SALT LAKE CITY — With the holidays quickly approaching, more and more Utahns are in need of assistance to survive. The food banks are seeing a 40 percent increase in the number of people asking for help, but the resources are limited.
Families struggling financially often have to turn to a food pantry, like Hildegard's, next to the Episcopal Church. Many organizations are trying to help those in need, but they need support from those in the community, people who are willing to lend a hand.
Nina Reed and her four young children — ages 7, 3, 2 and two months — are guests at the Road Home shelter in Salt Lake City.
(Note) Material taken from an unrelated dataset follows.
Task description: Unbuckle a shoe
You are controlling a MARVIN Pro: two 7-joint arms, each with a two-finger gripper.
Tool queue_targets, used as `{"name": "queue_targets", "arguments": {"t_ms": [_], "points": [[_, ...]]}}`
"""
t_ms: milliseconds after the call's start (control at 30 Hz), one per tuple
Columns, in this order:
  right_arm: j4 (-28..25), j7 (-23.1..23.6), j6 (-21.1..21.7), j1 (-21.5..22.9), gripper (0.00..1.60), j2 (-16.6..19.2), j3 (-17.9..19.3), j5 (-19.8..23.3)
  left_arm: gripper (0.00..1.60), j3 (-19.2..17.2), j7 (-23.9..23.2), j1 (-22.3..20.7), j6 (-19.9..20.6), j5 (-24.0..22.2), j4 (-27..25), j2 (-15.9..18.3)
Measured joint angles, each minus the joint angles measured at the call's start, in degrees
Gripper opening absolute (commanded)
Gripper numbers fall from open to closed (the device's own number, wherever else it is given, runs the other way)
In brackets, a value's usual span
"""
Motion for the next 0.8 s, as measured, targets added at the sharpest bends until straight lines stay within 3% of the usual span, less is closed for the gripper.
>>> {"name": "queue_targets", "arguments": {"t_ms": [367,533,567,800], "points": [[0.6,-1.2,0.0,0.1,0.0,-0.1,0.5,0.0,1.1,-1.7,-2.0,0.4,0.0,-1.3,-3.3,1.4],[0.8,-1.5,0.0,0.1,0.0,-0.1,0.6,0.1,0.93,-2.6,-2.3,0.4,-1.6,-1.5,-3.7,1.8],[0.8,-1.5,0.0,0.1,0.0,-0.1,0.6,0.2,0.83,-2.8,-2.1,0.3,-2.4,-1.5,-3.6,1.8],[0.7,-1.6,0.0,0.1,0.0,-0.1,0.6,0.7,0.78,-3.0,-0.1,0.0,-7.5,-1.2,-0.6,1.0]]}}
There they are getting assistance, during a difficult time financially.
"It's better than being out in the cold and bouncing from house to house with my kids," Reed said, "and at least they know they are stable and they are safe."
But it is not just the homeless who are struggling. At Hildegard's food pantry, demand is high.
"Both parents working and they still can't meet the needs for their food," said Lydia Herrera, the pantry's director. "After rent, car, gas, bills, they don't have enough to feed their children."
Wednesday, city leaders spoke out about the community need with results of a study that found households struggling with food insecurity is on the rise. The need isn't just around the holidays.
"It's really important now to think about these issues, but also year round, how we can better support those that that are having trouble accessing good foods," said Bridgette Stuchly, sustainability outreach manager for Salt Lake City.
Sara Ma is a senior at West High, and part the Real Food Rising Project. She has volunteered at the food pantry and soup kitchen and says it has been life changing.
"I was astounded just at the magnitude of the food problem in Utah, hundreds of people come in here every day," Ma said.
With the need only increasing, advocates for the needy and homeless say it is people like Sara who volunteer, or those who make donations, either cash or food or clothing items, that makes all the difference for those in need.
"We could not exist without the generosity of our community and time and time again our community steps up and shows their support," said Celeste Eggert with the road home.